§ **Assignment**
Your output is the line containing "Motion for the" plus every line after it in the listing, reproduced exactly.

§ **Recorded information**
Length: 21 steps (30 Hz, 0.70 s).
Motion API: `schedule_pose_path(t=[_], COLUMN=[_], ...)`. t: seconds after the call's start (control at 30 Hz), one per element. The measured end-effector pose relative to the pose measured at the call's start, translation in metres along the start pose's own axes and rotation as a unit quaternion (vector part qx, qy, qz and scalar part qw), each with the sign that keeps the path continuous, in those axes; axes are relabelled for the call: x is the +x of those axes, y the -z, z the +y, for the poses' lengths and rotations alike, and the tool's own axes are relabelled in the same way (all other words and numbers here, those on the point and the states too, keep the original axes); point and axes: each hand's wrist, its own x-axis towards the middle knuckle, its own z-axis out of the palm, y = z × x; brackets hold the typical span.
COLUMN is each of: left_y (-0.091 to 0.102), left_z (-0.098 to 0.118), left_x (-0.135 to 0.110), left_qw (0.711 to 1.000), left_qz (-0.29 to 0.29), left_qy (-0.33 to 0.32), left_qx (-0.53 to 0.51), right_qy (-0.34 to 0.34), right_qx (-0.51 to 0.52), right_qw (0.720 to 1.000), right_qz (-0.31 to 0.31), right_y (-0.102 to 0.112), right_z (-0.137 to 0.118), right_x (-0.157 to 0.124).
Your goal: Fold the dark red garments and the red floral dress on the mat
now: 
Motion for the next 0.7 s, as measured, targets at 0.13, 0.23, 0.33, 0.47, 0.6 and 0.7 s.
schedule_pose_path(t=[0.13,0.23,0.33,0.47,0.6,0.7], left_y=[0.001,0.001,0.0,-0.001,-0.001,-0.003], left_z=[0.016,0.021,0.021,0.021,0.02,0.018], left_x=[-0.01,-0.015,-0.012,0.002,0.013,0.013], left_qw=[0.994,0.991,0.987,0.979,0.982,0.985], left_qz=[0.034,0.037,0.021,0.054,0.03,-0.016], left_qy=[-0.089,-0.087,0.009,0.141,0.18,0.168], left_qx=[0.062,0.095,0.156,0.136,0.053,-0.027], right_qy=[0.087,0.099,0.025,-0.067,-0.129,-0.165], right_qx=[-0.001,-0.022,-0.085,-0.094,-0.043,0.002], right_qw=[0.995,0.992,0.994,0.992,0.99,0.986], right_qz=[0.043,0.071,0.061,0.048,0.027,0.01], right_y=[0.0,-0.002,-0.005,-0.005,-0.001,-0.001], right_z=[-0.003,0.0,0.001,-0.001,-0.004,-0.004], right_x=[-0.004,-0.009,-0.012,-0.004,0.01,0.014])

§ **Completed exercise**
Motion for the next 0.7 s, as measured, targets at 0.13, 0.23, 0.33, 0.47, 0.6 and 0.7 s.
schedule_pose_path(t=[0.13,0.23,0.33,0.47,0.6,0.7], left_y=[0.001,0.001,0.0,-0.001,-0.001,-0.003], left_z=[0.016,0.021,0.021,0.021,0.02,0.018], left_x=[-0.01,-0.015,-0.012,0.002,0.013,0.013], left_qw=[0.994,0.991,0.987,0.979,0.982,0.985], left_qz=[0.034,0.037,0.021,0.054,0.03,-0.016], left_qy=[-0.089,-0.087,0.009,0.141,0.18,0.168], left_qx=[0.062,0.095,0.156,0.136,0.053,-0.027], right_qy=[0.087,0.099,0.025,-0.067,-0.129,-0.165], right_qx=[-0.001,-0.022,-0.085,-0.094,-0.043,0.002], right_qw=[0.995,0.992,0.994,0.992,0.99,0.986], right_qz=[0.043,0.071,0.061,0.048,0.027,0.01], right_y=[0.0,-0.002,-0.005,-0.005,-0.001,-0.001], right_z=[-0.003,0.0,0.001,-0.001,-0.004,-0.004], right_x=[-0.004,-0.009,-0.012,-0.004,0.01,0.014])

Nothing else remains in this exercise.